» What you have to do
Write out, word for word, every line in the data below from the one containing "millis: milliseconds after" to the one containing "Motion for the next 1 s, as", both of them included.

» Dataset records
+++
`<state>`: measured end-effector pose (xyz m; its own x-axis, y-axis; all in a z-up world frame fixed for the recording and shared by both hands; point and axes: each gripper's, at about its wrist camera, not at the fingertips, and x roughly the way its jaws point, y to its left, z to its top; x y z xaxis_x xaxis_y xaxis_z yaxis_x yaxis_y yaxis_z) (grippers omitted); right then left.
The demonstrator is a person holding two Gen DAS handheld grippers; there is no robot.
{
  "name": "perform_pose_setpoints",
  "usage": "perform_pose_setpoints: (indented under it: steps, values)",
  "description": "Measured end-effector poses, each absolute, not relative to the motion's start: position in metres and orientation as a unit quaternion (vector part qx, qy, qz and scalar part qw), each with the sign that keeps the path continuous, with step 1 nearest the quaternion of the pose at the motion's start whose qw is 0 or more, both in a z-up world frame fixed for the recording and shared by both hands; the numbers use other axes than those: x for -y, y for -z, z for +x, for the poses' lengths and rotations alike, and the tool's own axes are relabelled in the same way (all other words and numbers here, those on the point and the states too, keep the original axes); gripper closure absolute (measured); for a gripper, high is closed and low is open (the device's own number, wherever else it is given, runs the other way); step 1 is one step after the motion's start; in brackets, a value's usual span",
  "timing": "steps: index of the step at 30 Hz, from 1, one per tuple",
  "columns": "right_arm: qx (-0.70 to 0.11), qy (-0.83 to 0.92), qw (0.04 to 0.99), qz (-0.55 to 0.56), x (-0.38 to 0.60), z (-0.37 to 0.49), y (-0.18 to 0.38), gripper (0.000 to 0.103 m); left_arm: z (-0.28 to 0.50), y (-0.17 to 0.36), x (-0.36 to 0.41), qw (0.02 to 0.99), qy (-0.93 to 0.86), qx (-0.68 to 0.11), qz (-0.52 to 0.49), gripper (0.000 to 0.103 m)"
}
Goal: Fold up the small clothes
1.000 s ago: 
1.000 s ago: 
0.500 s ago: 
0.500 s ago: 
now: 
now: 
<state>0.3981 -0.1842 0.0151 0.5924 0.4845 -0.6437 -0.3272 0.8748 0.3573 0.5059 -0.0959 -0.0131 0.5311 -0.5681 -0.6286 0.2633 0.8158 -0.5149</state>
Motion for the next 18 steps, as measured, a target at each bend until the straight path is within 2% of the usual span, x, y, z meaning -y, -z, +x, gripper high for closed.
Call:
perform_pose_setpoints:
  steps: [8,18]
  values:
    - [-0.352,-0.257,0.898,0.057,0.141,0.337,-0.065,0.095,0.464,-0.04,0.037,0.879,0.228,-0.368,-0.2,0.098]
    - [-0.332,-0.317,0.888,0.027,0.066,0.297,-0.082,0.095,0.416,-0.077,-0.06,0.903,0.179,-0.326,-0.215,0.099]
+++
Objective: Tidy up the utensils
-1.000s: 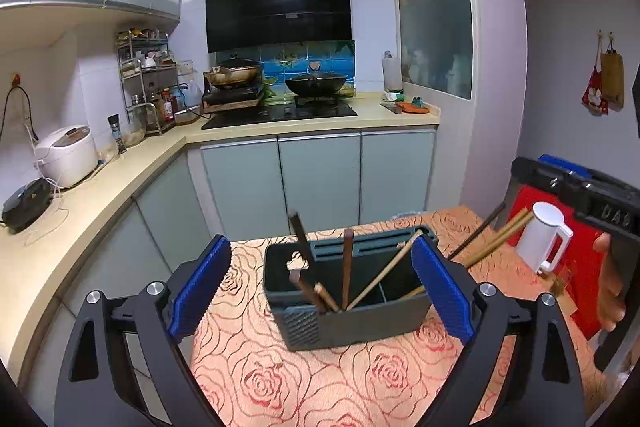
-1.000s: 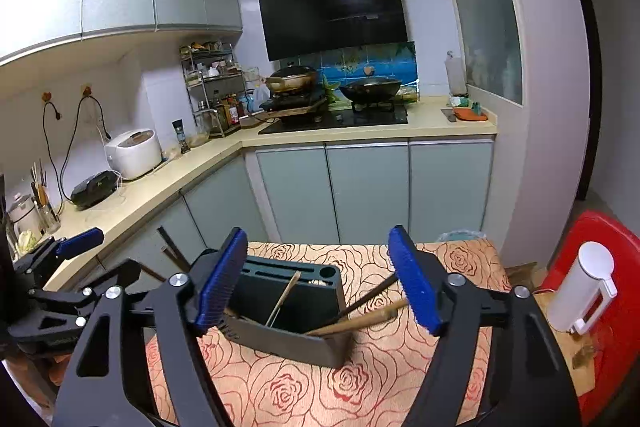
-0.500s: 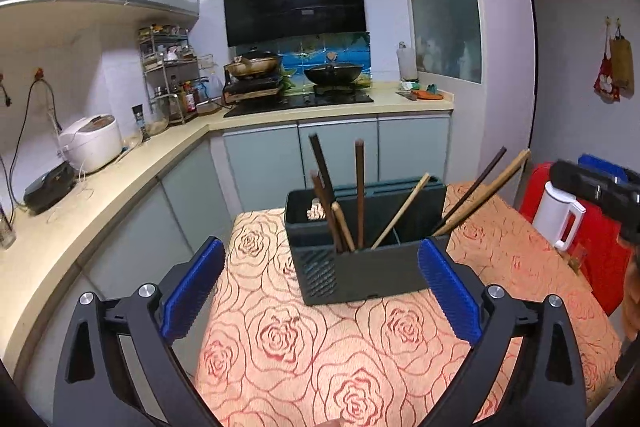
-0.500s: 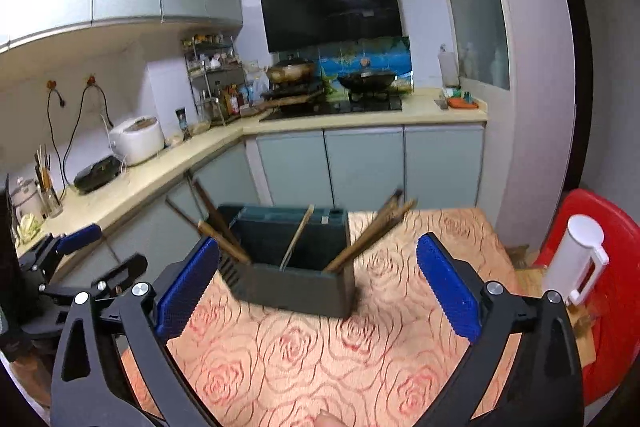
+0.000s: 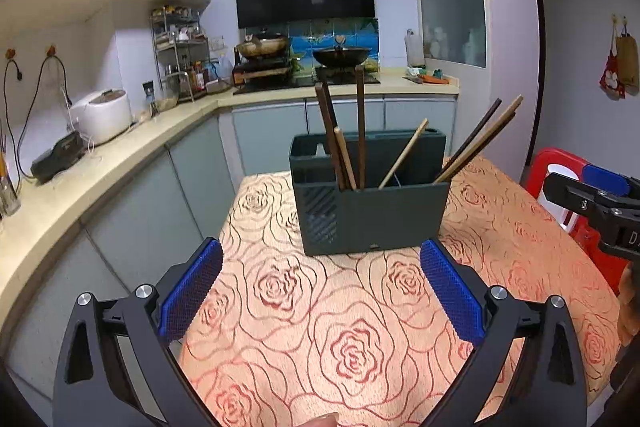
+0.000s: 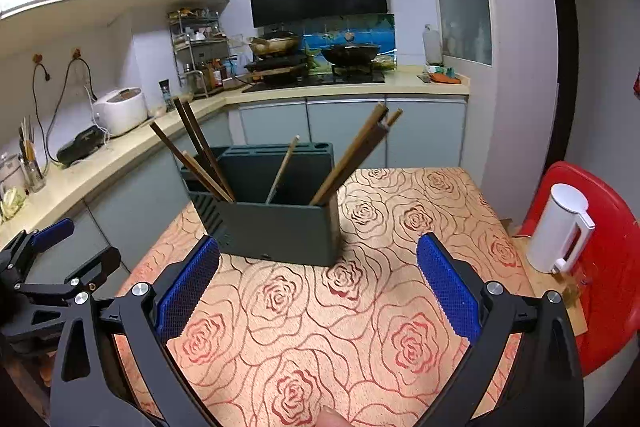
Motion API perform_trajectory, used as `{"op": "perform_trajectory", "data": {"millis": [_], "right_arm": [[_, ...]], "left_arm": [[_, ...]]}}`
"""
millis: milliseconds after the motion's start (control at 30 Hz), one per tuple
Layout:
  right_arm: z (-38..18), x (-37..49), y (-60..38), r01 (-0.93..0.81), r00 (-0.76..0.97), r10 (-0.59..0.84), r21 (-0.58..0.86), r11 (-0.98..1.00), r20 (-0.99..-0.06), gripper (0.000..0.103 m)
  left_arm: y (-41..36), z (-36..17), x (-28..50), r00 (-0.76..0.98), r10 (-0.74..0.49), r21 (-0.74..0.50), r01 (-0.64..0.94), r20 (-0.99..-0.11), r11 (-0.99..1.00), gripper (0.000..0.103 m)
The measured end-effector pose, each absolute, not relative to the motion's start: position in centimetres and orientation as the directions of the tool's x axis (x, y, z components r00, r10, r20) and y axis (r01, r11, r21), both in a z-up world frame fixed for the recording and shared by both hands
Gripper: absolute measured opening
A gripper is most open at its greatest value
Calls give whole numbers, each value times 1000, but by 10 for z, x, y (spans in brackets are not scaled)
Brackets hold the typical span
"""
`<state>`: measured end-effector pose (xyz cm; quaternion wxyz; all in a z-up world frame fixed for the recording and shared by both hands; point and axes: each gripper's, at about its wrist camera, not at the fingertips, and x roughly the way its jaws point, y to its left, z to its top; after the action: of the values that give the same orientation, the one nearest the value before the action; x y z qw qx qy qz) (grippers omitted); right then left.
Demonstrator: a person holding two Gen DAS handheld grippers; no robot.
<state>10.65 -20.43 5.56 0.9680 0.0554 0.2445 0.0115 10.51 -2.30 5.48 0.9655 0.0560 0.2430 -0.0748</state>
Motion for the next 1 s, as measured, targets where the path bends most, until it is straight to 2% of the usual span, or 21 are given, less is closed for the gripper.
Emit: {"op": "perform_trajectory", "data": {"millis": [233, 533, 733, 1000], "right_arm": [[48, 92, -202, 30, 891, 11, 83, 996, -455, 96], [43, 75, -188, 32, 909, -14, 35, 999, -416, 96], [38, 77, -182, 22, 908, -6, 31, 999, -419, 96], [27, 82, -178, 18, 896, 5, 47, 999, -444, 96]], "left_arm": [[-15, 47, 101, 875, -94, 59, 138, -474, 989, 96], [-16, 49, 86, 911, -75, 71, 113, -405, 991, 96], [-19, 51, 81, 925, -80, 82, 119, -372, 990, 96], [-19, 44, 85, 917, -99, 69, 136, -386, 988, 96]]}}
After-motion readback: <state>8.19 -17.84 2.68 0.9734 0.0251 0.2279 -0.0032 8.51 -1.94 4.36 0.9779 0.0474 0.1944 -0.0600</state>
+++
» The answer
millis: milliseconds after the motion's start (control at 30 Hz), one per tuple
Layout:
  right_arm: z (-38..18), x (-37..49), y (-60..38), r01 (-0.93..0.81), r00 (-0.76..0.97), r10 (-0.59..0.84), r21 (-0.58..0.86), r11 (-0.98..1.00), r20 (-0.99..-0.06), gripper (0.000..0.103 m)
  left_arm: y (-41..36), z (-36..17), x (-28..50), r00 (-0.76..0.98), r10 (-0.74..0.49), r21 (-0.74..0.50), r01 (-0.64..0.94), r20 (-0.99..-0.11), r11 (-0.99..1.00), gripper (0.000..0.103 m)
The measured end-effector pose, each absolute, not relative to the motion's start: position in centimetres and orientation as the directions of the tool's x axis (x, y, z components r00, r10, r20) and y axis (r01, r11, r21), both in a z-up world frame fixed for the recording and shared by both hands
Gripper: absolute measured opening
A gripper is most open at its greatest value
Calls give whole numbers, each value times 1000, but by 10 for z, x, y (spans in brackets are not scaled)
Brackets hold the typical span
"""
`<state>`: measured end-effector pose (xyz cm; quaternion wxyz; all in a z-up world frame fixed for the recording and shared by both hands; point and axes: each gripper's, at about its wrist camera, not at the fingertips, and x roughly the way its jaws point, y to its left, z to its top; after the action: of the values that give the same orientation, the one nearest the value before the action; x y z qw qx qy qz) (grippers omitted); right then left.
Demonstrator: a person holding two Gen DAS handheld grippers; no robot.
<state>10.65 -20.43 5.56 0.9680 0.0554 0.2445 0.0115 10.51 -2.30 5.48 0.9655 0.0560 0.2430 -0.0748</state>
Motion for the next 1 s, as measured, targets where the path bends most, until it is straight to 2% of the usual span, or 21 are given, less is closed for the gripper.

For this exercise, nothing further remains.